Директриса велела Саньке забрать из квартиры вещи и взяла у нее телефон хозяев, а потом как следует облаяла этих мошенников. Затем нашла среди родителей какого-то строительного деятеля средней руки (что за беда загнала его ребенка в этот интернат?) и заставила его поселить Саньку в нечто вроде общежития для лимитчиц. Нет, все было не так уж страшно. Этот старый двухэтажный дом на несколько больших коммунальных квартир, вероятно, давно считался как бы снесенным, а в то же время воду, свет, газ и тепло никто и не думал в нем отключать. Возможно, что за них даже плату не брали, как бывает в аварийных домах. Эта берлога имела ряд очевидных преимуществ: во-первых, близко от работы, во-вторых, комната своя, отдельная, общие лишь кухня и все прочее, в-третьих, есть газовая колонка и ванна. В общем, я сказал директрисе: «Браво!» — и предложил Саньке все-таки снять нормальную квартиру. Витька сделал бы это лучше, чем дон Пабло. Но Санька отказалась от квартиры. Отчасти из деликатности: чтобы не обидеть свою директрису этаким барственным жестом; отчасти потому, что ее не очень интересовало это временное жилье.

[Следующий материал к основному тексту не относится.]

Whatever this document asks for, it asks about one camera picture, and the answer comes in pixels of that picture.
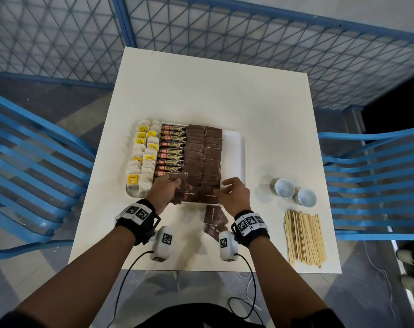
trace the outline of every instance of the white electronic device
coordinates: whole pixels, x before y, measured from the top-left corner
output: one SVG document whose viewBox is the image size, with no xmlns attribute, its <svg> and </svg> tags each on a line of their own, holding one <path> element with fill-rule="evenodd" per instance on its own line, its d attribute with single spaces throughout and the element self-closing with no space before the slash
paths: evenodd
<svg viewBox="0 0 414 328">
<path fill-rule="evenodd" d="M 234 239 L 234 235 L 231 231 L 222 231 L 219 234 L 219 255 L 221 260 L 235 261 L 238 256 L 237 242 Z"/>
<path fill-rule="evenodd" d="M 151 260 L 163 262 L 169 259 L 171 255 L 171 244 L 174 237 L 174 231 L 171 227 L 162 226 L 155 231 L 155 235 L 149 241 L 153 241 L 153 253 L 150 254 Z"/>
</svg>

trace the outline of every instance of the forearm
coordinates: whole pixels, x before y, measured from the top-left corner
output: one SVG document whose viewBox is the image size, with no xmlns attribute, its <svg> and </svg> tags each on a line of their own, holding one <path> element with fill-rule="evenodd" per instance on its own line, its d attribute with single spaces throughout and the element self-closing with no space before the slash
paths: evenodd
<svg viewBox="0 0 414 328">
<path fill-rule="evenodd" d="M 89 327 L 136 238 L 117 226 L 22 302 L 17 310 L 48 328 Z"/>
<path fill-rule="evenodd" d="M 277 328 L 289 327 L 293 318 L 304 318 L 328 308 L 268 238 L 254 239 L 249 251 L 265 302 Z"/>
</svg>

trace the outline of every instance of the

— Зачем что-то менять? Ведь я же там не навсегда, — сказала она однажды с такой тоской в голосе, что я готов был запереть ее в каком-нибудь чулане и больше не выпускать в чересчур самостоятельную жизнь.
А вообще-то она столько времени проводила на работе, что ей и вправду было почти все равно, где жить. История с жильем произошла в самом начале Санькиных московских приключений; с тех пор Санька так и оставалась в этом бараке.
Доброе отношение директрисы объяснялось несколькими причинами. Она профессионально угадала Санькино внутреннее одиночество, причины которого ей, правда, были неизвестны. Дело ведь не в том, что у Саньки никого не осталось на свете, а в том, что рядом не было одного-единственного человека, которого никто не мог заменить. В общем, директриса вполне благородно считала своим долгом защищать и опекать эту маленькую, совершенно не приспособленную к нашей жизни девчушку. Звали эту героическую женщину Ирина Дмитриевна — пишу, чтобы выразить ей глубокое почтение. Хотя, возможно, скрывался тут и прагматический мотив. Санька оказалась безотказным работником («Это ты научил ее так убиваться на работе», — вздохнула Бет — скорее с огорчением, чем с упреком). Несмотря на все естественные трудности с дисциплиной, которые гремели и взрывались у нее на уроках, ею, как когда-то мною, затыкали дырки в расписании. Она преподавала математику, потом еще английский, а бывало, что и русский, и биологию, и географию, и физику, и химию, и what not. Но даже не это главная беда. Санька без конца оставалась дежурным воспитателем: и за себя, и за кого-нибудь еще. У всех ведь находились какие-то личные дела, только у нее их не было.